**TASK TO COMPLETE:**
When a line below contains the word "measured", it counts toward the total; give that total and nothing besides.

**DATA SEGMENT:**
┄┄┄┄┄┄┄┄┄┄┄┄┄┄┄┄┄┄┄┄
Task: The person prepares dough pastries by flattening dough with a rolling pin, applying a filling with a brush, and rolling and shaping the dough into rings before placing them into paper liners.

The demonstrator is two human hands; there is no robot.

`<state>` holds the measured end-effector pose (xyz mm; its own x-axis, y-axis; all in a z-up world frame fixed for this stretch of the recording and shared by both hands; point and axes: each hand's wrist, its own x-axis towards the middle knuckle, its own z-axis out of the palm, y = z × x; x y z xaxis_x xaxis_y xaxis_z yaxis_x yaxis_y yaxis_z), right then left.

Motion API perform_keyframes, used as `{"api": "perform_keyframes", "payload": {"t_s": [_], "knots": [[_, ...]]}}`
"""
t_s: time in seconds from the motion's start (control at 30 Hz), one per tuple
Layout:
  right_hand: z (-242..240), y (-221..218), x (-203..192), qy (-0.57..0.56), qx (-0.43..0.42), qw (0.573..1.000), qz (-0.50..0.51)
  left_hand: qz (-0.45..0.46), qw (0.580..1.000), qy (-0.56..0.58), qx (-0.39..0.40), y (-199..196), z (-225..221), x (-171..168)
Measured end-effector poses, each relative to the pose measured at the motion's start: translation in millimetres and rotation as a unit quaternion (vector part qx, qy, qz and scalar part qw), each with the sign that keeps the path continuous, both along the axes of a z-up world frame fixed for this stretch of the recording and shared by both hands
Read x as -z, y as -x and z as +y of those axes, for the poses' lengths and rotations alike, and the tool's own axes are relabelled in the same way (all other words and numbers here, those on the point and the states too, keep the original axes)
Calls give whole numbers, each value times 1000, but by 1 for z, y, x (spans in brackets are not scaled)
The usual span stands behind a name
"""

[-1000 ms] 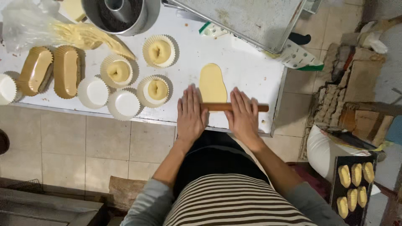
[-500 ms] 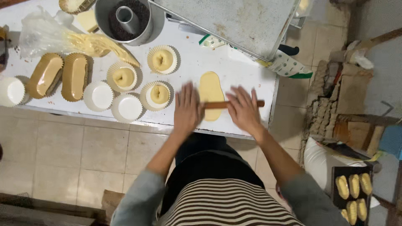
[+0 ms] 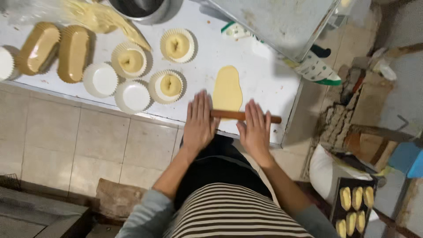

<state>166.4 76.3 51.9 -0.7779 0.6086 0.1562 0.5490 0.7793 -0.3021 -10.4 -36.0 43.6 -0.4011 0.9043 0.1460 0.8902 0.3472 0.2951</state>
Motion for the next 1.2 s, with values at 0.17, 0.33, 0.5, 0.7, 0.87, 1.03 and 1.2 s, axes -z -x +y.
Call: {"api": "perform_keyframes", "payload": {"t_s": [0.17, 0.33, 0.5, 0.7, 0.87, 1.03, 1.2], "knots": [[-15, -36, 19, 2, -4, 1000, 17, 59, 996, -6, 65, -17, -50, 34], [33, -32, 37, 63, -26, 997, 45, 39, 995, 2, 87, 10, -24, 12], [75, 27, 39, 8, 13, 999, 32, -20, 1000, -7, -18, 20, 54, 0], [144, 75, 59, -130, 12, 989, 67, -15, 980, 199, -4, 78, 148, 7], [186, 95, 82, -163, -63, 982, 77, 8, 994, 106, -2, 104, 187, 31], [122, 73, 28, -89, -30, 989, 115, 43, 998, -30, -30, 73, 139, 31], [125, 72, 29, -20, -53, 998, -11, -14, 1000, 15, -6, 76, 137, 29]]}}
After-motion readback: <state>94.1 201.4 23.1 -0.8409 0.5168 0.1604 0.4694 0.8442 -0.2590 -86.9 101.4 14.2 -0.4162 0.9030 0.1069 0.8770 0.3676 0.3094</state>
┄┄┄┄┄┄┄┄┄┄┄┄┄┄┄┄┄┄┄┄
**SOLUTION TO THE PROBLEM:**
2